En saco roto (textos de ficción)
Trayecto

“El objetivo principal de cualquier reunión es dejar convocada la siguiente”, dijo uno de ellos. Y el otro estuvo de acuerdo y añadió una anécdota sobre un encuentro en una casa palaciega que tenía de todo excepto una sala para reunirse.
Javier de Frutos
27 mar 2025 06:00

El tren salió puntual a las 9.30h. La llegada estaba anunciada a las 12h. Disponía, por tanto, de dos horas y media para resolver varios asuntos antes de llegar a su destino. Primero hizo una llamada de trabajo. Su interlocutor no contestó. A continuación, colocó el portátil sobre la bandeja y revisó la presentación que iba a emplear en su ponencia. Añadió una diapositiva con agradecimientos y quitó dos que le parecieron redundantes. En torno a las 10h se quedó dormido mientras miraba el paisaje: una sucesión de campos de cultivo y algunas lomas con arbustos o pequeños olivares. Predominaban los verdes de la primavera y los ocres de la tierra removida.
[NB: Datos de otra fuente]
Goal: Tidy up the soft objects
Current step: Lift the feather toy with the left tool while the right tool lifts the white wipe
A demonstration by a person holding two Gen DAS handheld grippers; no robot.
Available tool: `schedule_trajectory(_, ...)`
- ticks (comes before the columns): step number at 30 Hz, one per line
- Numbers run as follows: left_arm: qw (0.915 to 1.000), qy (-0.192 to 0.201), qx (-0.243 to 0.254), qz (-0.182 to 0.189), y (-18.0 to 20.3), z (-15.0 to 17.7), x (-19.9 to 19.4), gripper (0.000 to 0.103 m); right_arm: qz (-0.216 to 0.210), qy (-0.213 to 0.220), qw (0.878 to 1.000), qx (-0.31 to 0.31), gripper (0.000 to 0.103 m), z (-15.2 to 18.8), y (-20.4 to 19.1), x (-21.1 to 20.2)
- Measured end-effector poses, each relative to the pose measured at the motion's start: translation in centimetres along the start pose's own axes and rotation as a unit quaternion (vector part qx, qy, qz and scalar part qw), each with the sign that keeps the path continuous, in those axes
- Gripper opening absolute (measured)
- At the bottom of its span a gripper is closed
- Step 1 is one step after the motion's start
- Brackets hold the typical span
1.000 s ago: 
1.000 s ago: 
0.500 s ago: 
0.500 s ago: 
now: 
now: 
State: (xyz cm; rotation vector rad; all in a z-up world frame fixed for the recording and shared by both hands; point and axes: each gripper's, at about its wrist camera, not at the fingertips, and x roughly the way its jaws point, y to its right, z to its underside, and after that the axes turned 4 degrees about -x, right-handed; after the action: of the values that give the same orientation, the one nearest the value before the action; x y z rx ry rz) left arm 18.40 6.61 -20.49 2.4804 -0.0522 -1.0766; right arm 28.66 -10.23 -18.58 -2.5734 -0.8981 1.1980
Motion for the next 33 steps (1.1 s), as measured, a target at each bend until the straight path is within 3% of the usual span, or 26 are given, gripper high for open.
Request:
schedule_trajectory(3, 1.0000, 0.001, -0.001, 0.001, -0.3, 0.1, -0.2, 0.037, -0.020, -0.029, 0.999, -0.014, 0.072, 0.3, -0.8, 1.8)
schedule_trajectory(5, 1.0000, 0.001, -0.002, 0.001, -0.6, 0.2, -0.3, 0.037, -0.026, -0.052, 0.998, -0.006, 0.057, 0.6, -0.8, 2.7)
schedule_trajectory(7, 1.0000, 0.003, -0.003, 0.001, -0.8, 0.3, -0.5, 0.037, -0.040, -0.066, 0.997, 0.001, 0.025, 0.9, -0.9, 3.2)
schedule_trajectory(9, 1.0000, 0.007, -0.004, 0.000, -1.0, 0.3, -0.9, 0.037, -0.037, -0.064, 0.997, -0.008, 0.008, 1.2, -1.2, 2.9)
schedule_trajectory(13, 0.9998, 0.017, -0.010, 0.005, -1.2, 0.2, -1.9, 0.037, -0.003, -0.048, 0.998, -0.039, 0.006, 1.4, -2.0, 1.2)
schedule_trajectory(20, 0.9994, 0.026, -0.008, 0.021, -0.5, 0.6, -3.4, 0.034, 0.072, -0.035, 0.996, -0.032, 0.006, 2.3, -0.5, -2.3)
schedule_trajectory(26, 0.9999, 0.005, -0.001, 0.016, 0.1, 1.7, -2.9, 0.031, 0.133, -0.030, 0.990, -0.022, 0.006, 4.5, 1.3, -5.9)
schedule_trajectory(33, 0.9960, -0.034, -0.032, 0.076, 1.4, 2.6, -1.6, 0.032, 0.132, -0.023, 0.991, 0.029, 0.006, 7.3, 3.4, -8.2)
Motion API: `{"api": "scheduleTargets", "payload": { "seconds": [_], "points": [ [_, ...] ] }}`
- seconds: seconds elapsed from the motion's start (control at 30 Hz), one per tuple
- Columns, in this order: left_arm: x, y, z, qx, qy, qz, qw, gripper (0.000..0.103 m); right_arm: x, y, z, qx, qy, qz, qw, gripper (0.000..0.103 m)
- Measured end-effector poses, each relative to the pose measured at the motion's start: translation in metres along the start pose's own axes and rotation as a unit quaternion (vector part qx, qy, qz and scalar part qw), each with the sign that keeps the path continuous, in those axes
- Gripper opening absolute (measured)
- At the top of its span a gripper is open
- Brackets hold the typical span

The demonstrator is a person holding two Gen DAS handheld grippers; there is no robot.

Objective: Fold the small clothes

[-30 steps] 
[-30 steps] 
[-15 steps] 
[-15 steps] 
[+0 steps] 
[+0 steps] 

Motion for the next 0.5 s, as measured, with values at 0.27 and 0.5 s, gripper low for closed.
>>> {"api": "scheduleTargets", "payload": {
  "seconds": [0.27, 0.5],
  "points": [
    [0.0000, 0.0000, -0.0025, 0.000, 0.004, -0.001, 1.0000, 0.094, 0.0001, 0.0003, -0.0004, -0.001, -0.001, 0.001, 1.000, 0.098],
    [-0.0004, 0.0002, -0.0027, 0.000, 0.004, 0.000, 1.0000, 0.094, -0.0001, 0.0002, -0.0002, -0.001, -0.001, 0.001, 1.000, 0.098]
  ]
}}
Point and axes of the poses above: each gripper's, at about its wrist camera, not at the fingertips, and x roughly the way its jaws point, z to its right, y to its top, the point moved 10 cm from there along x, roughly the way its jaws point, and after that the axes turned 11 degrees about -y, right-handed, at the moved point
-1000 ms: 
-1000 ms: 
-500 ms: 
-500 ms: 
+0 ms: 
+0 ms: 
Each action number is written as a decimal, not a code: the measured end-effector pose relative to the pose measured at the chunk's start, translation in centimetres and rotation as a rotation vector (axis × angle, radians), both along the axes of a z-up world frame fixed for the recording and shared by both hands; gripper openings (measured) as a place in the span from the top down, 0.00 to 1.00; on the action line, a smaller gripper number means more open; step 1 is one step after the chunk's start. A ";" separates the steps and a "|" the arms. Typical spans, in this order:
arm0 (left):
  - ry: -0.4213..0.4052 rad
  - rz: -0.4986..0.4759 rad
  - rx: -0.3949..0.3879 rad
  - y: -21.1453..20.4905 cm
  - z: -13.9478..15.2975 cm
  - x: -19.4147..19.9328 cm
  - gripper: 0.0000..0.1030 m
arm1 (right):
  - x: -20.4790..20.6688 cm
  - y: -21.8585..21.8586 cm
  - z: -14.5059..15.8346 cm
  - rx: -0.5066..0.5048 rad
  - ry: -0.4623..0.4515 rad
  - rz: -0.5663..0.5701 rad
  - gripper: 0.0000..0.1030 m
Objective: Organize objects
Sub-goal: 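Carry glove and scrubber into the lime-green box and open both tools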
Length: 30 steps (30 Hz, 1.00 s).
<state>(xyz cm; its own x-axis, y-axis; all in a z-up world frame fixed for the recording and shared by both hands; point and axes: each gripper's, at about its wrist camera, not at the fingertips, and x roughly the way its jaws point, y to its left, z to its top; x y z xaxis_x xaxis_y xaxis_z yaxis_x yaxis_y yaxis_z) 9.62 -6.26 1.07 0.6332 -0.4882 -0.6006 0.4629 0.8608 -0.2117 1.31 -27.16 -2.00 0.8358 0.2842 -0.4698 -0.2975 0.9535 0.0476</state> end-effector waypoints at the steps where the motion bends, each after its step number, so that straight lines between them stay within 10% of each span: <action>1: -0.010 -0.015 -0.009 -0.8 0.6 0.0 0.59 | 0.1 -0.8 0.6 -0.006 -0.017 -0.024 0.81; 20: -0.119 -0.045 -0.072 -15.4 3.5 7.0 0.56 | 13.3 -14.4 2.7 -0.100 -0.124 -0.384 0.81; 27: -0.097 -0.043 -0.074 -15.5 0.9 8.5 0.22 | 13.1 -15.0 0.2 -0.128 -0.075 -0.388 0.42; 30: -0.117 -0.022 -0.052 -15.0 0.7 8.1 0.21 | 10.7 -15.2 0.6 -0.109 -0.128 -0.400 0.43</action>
Despertó al cabo de quince minutos. Los dos hombres que viajaban justo detrás habían trabado ya la suficiente confianza como para empezar a criticar a los directores de su empresa. Iban a una reunión de trabajo que a los dos les parecía una pérdida de tiempo y criticaban a aquellos directores que convocaban reuniones absurdas —con frecuencia en destinos exóticos— seguidas de comidas interminables. “El objetivo principal de cualquier reunión es dejar convocada la siguiente”, dijo uno de ellos. Y el otro estuvo de acuerdo y añadió una anécdota sobre un encuentro en una casa palaciega que tenía de todo excepto una sala para reunirse. Como la conversación de aquellos dos compañeros de trabajo se iba animando, decidió levantarse, estirar las piernas y acercarse a la cafetería. Pidió un café sin azúcar y trató de tomarlo en equilibrio en una de las barras laterales del vagón. Se manchó el traje, pero no le importó demasiado. Llevaba un uniforme de oficinista de colores sufridos, colores cuya principal cualidad es precisamente absorber las manchas.

A las 10.30h regresó a su asiento. Primero no notó nada extraño, pero, al cabo de unos minutos, reparó en que no escuchaba ya la charla de aquellos dos compañeros que viajaban con destino a una reunión prescindible. Se giró tratando de no forzar demasiado el gesto y no vio a nadie. Los dos viajeros se habían esfumado. Le extrañó. No habían parado en ninguna estación en el tiempo que él había dedicado a tomarse un café. Y le extrañó aún más constatar que los dos asientos estaban completamente vacíos: sin rastro de un abrigo, una cartera, nada. Estaban tan vacíos como si allí nunca hubiera estado sentado nadie durante aquel trayecto. En el compartimento superior que servía para colocar las maletas, tampoco había rastro de ningún objeto. Solo entonces empezó a inquietarse. Se levantó y vio que todo el vagón estaba vacío. Él era el único ocupante.

Tras experimentar un pequeño temblor, el calambrazo seco del vértigo, se dijo que tenía que haberse equivocado de vagón. Recordaba haber estado viajando en un vagón concurrido en el que podían escucharse las conversaciones habituales de cualquier jornada de trabajo. Y, sobre todo, recordaba con precisión el tono de aquella charla creciente entre los dos viajeros que iban ganando confianza. Lo recordaba con precisión, pero empezó a dudar de sus recuerdos. De modo que se levantó y avanzó lentamente por el pasillo para dirigirse a otro vagón. Le pesaban las piernas y le pesaron aún más cuando se dio cuenta de que el cristal de la puerta que separaba su vagón del que le precedía estaba oscurecido de un modo que le impedía ver lo que ocurría al otro lado. Las piernas empezaron a fallarle. Se sentó tratando de respirar hondo y le llegó un recuerdo muy nítido de un texto que había leído: un cuento que decía que quien cuenta un sueño pierde lectores. Sonrió. No podía estar en un sueño. Sintió un ligero mareo y, tratando de vencerlo, se puso en pie. El vagón se movía a gran velocidad. La sucesión de campos cultivados y lomas con arbustos y olivares seguía pasando tras las ventanas. Se acercó a la puerta de nuevo. Seguía sin ser capaz de ver o intuir algo al otro lado. Con una lentitud en la que no era capaz de reconocerse, acercó la mano al sensor lateral para intentar abrir la puerta. Esperó unos segundos. La puerta no se abrió. Vio su reflejo en el cristal oscurecido y le costó reconocerse. Entonces se detuvo y supo que iba a tomar una decisión que había postergado demasiado tiempo. Luego la puerta del vagón se abrió.